Would you repeat the listing exactly but omit every picture?

* * * * * * *

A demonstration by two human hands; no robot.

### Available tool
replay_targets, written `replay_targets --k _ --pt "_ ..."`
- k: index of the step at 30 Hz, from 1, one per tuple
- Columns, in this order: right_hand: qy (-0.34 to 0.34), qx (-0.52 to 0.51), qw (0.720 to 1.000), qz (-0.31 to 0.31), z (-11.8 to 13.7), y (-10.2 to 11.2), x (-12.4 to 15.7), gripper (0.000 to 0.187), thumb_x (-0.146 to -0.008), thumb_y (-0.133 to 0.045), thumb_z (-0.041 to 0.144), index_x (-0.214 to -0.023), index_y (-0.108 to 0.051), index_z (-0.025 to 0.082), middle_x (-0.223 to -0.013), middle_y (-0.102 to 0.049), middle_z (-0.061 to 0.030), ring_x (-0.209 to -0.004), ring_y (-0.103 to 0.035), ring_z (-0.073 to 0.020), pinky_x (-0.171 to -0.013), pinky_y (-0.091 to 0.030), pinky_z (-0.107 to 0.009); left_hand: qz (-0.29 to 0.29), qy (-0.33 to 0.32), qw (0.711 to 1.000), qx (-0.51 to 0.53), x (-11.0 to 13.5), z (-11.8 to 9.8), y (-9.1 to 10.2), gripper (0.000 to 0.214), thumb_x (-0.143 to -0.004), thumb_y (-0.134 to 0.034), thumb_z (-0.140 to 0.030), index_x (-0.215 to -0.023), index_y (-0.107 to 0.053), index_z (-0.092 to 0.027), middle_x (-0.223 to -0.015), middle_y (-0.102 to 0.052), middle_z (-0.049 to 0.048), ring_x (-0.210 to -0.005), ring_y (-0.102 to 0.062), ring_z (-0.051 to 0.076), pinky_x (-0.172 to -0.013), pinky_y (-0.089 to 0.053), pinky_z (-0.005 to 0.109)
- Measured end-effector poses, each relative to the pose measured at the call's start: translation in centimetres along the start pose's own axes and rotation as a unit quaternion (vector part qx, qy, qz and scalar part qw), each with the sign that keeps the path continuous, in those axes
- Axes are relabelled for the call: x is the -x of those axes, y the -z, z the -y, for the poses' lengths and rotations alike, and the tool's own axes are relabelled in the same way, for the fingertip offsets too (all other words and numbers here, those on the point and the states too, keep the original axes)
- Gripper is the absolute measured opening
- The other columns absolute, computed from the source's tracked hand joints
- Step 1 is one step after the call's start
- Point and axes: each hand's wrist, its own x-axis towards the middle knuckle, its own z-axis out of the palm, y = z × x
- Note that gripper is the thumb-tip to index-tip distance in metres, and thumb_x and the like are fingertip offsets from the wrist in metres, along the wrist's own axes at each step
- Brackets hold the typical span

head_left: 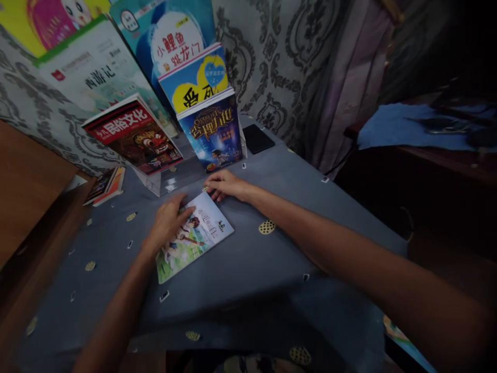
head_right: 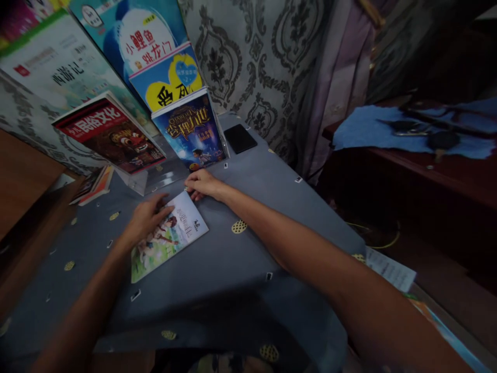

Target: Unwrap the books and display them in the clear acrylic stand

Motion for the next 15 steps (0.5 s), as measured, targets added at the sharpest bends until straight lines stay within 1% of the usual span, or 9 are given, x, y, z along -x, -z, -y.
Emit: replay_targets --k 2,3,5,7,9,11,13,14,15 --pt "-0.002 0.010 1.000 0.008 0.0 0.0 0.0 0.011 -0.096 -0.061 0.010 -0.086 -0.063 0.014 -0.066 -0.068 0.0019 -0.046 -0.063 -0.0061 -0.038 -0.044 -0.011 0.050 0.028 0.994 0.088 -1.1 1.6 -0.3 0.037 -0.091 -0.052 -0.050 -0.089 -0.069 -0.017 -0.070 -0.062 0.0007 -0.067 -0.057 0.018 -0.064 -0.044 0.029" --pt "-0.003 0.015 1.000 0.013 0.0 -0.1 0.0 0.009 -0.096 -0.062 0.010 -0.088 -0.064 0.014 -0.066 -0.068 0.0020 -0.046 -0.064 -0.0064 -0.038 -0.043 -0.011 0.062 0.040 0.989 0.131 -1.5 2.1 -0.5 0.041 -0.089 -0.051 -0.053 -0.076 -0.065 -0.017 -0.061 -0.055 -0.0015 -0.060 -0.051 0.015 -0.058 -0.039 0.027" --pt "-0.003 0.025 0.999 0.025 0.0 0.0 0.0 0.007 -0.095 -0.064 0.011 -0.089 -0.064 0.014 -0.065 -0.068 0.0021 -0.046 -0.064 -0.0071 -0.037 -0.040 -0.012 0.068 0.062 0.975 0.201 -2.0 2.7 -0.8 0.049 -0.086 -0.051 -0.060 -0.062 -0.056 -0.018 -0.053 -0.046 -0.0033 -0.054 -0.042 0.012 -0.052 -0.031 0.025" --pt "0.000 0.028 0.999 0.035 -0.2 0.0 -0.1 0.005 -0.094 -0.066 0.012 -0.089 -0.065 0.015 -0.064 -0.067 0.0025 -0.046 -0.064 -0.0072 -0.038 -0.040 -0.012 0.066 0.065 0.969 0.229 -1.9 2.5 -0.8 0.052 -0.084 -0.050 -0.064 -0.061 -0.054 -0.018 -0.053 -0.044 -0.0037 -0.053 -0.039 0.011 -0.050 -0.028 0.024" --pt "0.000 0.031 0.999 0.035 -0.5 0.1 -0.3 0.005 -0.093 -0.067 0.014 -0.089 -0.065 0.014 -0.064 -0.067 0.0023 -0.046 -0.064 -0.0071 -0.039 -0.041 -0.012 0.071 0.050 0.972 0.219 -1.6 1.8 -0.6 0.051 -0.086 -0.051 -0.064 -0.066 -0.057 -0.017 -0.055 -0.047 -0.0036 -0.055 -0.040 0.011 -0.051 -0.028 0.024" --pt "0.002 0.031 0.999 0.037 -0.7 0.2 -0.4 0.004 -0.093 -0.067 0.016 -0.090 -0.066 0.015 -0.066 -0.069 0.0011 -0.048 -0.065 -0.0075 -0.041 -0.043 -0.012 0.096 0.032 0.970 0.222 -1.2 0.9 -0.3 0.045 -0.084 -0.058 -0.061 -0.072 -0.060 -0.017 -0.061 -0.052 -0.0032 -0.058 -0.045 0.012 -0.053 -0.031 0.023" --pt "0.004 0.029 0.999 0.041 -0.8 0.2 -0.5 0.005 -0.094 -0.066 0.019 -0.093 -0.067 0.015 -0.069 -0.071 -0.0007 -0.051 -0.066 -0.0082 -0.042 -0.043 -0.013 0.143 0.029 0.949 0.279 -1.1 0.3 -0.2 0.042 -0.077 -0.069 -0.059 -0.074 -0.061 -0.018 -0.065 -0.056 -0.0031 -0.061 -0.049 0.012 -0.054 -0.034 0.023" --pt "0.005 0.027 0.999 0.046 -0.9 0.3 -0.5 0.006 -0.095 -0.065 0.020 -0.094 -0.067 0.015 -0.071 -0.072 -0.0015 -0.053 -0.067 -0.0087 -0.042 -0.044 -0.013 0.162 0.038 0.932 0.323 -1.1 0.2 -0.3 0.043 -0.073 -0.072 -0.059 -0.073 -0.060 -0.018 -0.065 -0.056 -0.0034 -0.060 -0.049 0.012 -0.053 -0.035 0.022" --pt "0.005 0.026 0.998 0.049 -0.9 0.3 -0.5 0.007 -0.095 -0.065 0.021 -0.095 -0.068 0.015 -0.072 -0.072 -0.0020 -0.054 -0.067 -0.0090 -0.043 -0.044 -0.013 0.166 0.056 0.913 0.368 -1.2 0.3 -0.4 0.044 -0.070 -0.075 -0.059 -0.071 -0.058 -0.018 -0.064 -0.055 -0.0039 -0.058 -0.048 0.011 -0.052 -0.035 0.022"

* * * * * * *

EXPECTED ANSWER =
A demonstration by two human hands; no robot.

### Available tool
replay_targets, written `replay_targets --k _ --pt "_ ..."`
- k: index of the step at 30 Hz, from 1, one per tuple
- Columns, in this order: right_hand: qy (-0.34 to 0.34), qx (-0.52 to 0.51), qw (0.720 to 1.000), qz (-0.31 to 0.31), z (-11.8 to 13.7), y (-10.2 to 11.2), x (-12.4 to 15.7), gripper (0.000 to 0.187), thumb_x (-0.146 to -0.008), thumb_y (-0.133 to 0.045), thumb_z (-0.041 to 0.144), index_x (-0.214 to -0.023), index_y (-0.108 to 0.051), index_z (-0.025 to 0.082), middle_x (-0.223 to -0.013), middle_y (-0.102 to 0.049), middle_z (-0.061 to 0.030), ring_x (-0.209 to -0.004), ring_y (-0.103 to 0.035), ring_z (-0.073 to 0.020), pinky_x (-0.171 to -0.013), pinky_y (-0.091 to 0.030), pinky_z (-0.107 to 0.009); left_hand: qz (-0.29 to 0.29), qy (-0.33 to 0.32), qw (0.711 to 1.000), qx (-0.51 to 0.53), x (-11.0 to 13.5), z (-11.8 to 9.8), y (-9.1 to 10.2), gripper (0.000 to 0.214), thumb_x (-0.143 to -0.004), thumb_y (-0.134 to 0.034), thumb_z (-0.140 to 0.030), index_x (-0.215 to -0.023), index_y (-0.107 to 0.053), index_z (-0.092 to 0.027), middle_x (-0.223 to -0.015), middle_y (-0.102 to 0.052), middle_z (-0.049 to 0.048), ring_x (-0.210 to -0.005), ring_y (-0.102 to 0.062), ring_z (-0.051 to 0.076), pinky_x (-0.172 to -0.013), pinky_y (-0.089 to 0.053), pinky_z (-0.005 to 0.109)
- Measured end-effector poses, each relative to the pose measured at the call's start: translation in centimetres along the start pose's own axes and rotation as a unit quaternion (vector part qx, qy, qz and scalar part qw), each with the sign that keeps the path continuous, in those axes
- Axes are relabelled for the call: x is the -x of those axes, y the -z, z the -y, for the poses' lengths and rotations alike, and the tool's own axes are relabelled in the same way, for the fingertip offsets too (all other words and numbers here, those on the point and the states too, keep the original axes)
- Gripper is the absolute measured opening
- The other columns absolute, computed from the source's tracked hand joints
- Step 1 is one step after the call's start
- Point and axes: each hand's wrist, its own x-axis towards the middle knuckle, its own z-axis out of the palm, y = z × x
- Note that gripper is the thumb-tip to index-tip distance in metres, and thumb_x and the like are fingertip offsets from the wrist in metres, along the wrist's own axes at each step
- Brackets hold the typical span

head_left: 
head_right: 

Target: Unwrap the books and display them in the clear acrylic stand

Motion for the next 15 steps (0.5 s), as measured, targets added at the sharpest bends until straight lines stay within 1% of the usual span, or 9 are given, x, y, z along -x, -z, -y.
Emit: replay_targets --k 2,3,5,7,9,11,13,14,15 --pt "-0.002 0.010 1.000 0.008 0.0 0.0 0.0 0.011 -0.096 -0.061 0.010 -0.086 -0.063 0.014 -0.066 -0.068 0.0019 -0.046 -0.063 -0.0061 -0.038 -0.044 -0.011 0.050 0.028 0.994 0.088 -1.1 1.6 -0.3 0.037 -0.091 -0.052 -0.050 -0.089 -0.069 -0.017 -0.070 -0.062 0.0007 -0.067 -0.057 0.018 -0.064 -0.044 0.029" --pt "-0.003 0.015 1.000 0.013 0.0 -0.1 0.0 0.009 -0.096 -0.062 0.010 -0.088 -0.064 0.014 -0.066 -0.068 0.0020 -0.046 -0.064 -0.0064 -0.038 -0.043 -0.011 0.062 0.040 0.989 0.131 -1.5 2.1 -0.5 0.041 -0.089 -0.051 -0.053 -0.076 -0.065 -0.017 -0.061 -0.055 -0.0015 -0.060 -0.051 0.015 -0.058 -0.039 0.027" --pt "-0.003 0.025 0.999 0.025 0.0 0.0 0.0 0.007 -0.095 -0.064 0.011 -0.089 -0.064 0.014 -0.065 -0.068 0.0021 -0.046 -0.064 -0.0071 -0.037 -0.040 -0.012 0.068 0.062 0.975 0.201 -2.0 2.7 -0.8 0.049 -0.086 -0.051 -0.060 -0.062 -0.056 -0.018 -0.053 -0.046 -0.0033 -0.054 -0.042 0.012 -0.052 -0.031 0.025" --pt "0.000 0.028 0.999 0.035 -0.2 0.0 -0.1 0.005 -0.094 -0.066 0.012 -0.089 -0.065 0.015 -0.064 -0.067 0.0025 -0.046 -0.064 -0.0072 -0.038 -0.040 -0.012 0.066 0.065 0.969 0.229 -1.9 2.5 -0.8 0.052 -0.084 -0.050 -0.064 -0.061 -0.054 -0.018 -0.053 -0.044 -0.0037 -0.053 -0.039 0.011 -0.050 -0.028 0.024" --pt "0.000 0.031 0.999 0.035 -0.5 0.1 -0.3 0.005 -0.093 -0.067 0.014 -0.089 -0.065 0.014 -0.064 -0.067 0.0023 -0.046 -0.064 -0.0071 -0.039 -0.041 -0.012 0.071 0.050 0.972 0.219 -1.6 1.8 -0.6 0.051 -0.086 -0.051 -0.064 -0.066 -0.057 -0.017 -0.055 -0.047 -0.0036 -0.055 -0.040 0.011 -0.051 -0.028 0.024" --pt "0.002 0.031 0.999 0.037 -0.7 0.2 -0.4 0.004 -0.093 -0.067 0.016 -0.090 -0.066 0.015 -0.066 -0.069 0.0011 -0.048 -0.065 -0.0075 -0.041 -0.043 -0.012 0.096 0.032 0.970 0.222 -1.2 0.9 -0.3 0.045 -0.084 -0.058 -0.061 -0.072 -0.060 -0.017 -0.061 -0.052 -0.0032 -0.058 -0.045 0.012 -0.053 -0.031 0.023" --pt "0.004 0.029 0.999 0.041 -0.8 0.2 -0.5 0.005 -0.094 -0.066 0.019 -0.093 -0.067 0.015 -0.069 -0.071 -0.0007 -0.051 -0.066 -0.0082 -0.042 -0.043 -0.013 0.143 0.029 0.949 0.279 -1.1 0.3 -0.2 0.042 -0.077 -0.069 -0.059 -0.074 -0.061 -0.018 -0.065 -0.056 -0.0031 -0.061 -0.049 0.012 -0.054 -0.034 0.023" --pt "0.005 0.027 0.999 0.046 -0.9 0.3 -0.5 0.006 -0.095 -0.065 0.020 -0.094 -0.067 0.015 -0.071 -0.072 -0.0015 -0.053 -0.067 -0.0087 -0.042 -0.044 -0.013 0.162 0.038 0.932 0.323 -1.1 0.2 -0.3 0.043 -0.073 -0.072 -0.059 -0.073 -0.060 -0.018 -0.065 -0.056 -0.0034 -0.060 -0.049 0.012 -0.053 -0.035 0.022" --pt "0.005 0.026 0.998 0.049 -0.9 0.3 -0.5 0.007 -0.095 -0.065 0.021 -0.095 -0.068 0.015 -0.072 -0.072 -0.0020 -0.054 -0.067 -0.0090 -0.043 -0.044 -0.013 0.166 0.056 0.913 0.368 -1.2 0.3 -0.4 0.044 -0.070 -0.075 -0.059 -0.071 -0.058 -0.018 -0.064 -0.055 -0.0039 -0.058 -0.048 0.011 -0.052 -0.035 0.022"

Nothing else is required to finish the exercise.